Labour leader Jeremy Corbyn addressed a crowd in Dundee on Thursday morning, promising to win voters back to the party.
Once considered a Labour stronghold, Dundee has returned SNP members to Westminster exclusively since 2015.
Dundee was also one of two constituencies which voted a majority Yes in the independence referendum in 2014 – while 40% of the city voted to leave the EU in the 2016 Brexit decision.
Mr Corbyn – whose speech was interrupted by nationalist activist Bob Costello – said Labour was offering “real change” and the most transformative government since Clement Atlee’s post-war election.
The Labour leader said Dundonians voted for independence in 2014 in part brought about by a “frustration” of the austerity politics of David Cameron and Nick Clegg’s coalition government.
He reiterated it was “not our priority to have a second referendum” should he be elected as prime minister on December 12.
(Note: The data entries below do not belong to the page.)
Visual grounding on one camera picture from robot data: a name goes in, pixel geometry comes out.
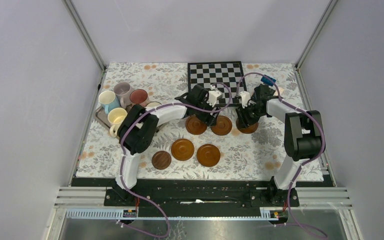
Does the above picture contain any dark walnut coaster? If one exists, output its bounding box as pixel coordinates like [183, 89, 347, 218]
[151, 150, 172, 170]

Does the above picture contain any lavender ceramic mug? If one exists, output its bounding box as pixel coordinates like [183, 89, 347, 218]
[113, 82, 135, 109]

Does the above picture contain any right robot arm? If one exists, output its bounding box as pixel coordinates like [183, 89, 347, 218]
[236, 84, 326, 206]

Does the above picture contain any white black-rimmed enamel mug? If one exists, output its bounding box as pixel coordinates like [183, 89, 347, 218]
[145, 101, 161, 108]

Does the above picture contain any light blue mug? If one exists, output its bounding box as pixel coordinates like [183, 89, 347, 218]
[98, 90, 121, 115]

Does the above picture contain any floral tablecloth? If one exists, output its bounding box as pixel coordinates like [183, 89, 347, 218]
[75, 62, 325, 183]

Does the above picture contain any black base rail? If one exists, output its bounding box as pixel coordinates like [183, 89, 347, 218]
[103, 179, 300, 217]

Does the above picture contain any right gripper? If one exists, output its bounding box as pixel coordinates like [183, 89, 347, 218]
[235, 102, 265, 130]

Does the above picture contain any brown wooden coaster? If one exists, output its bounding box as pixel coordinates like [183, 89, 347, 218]
[235, 118, 259, 134]
[196, 144, 221, 167]
[185, 115, 208, 135]
[211, 115, 233, 136]
[170, 138, 195, 161]

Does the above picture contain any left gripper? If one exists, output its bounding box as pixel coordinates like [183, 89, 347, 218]
[194, 97, 221, 127]

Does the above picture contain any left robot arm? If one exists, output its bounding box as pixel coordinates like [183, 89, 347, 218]
[115, 85, 222, 206]

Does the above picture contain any purple cable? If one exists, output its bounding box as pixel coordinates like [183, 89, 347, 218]
[115, 81, 234, 239]
[236, 72, 329, 240]

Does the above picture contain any pink enamel mug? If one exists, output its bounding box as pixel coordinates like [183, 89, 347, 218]
[129, 89, 150, 107]

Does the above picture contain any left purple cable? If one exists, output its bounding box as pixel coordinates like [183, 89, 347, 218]
[115, 81, 234, 239]

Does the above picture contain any black white chessboard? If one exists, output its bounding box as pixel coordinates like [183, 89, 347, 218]
[187, 61, 247, 107]

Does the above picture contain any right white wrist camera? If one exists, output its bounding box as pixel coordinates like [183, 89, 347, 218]
[238, 91, 251, 109]

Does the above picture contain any metal serving tray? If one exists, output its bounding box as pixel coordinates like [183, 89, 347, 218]
[93, 106, 112, 132]

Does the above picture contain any blue lego brick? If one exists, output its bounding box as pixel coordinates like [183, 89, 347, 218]
[260, 75, 277, 87]

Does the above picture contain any cream yellow mug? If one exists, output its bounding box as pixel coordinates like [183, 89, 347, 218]
[107, 107, 128, 138]

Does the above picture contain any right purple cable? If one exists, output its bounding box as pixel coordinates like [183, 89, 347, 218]
[236, 72, 329, 240]
He said: “The people of Dundee voted in the referendum in the way they did. Some voted out of frustration of issues of poverty, injustice and the way Universal Credit now operates and the levels of de-industrialisation which have taken place across the whole of Dundee.
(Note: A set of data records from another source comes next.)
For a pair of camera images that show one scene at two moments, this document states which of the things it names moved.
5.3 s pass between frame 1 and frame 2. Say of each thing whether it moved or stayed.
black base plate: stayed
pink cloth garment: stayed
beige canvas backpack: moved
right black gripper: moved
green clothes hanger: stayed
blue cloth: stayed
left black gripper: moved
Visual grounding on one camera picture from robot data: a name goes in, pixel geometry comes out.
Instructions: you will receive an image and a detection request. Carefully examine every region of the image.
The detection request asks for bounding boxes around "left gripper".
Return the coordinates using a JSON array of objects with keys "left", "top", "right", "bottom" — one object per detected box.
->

“A Labour government would recognise that cities like Dundee need levels of investment and our green industrial revolution will help bring that about.
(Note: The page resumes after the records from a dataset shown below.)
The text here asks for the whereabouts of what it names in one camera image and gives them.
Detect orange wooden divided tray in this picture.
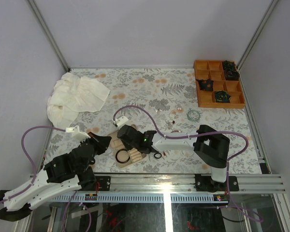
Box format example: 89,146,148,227
194,60,246,109

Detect black bangle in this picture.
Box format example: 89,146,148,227
115,149,130,164

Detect black fabric flower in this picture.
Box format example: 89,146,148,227
222,60,236,70
224,69,240,81

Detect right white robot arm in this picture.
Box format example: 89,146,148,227
117,125,230,191

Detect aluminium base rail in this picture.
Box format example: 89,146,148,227
45,174,286,205

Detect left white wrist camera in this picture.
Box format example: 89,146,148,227
65,126,90,142

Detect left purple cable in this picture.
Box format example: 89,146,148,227
0,125,68,219

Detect black flower orange dots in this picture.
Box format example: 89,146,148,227
197,79,214,91

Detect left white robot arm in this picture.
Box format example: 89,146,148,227
0,132,112,222

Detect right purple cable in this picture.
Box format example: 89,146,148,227
112,105,264,223

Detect purple cable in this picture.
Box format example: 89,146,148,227
0,125,68,219
112,105,264,223

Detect black flower green swirls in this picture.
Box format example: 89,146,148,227
214,90,231,103

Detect beige jewelry box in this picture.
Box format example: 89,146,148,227
109,129,148,169

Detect white crumpled cloth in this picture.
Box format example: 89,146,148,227
46,72,110,129

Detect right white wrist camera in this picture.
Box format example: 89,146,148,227
113,116,129,128

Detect floral patterned tablecloth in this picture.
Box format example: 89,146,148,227
45,67,261,174

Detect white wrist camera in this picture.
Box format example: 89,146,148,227
65,126,90,142
113,116,129,128

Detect black fabric flower top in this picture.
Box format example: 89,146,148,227
222,60,236,70
“The skill levels are very high and the job opportunities do not meet the skill levels available.
“Our offer of investment, our offer of ending austerity, our offer of the kind of society we will try and create will chime with people all across Dundee however they voted in the referendum in 2014.”
First Minister Nicola Sturgeon tweeted in response: “Yesterday it was ‘not in the first term’. Today, it’s ‘not in the first two years’. By the end of the week, at this rate, Corbyn will be demanding #indyref2020.”
Meanwhile, former Labour minister Douglas Alexander described Mr Corbyn’s stance on the Union “ambiguous” during an interview on BBC’s Good Morning Scotland.
Responding to this, Annie Wells, Scottish Conservative Glasgow MSP said: “Douglas Alexander is the latest in a long line of Labour MPs and former ministers to criticise Jeremy Corbyn’s shambolic policy on the union.
“It’s quite clear that Mr Alexander thinks the Labour position on the union is weak and ‘ambiguous’.
“This is an obvious betrayal of the thousands of Labour unionist voters who have been abandoned by Mr Corbyn.”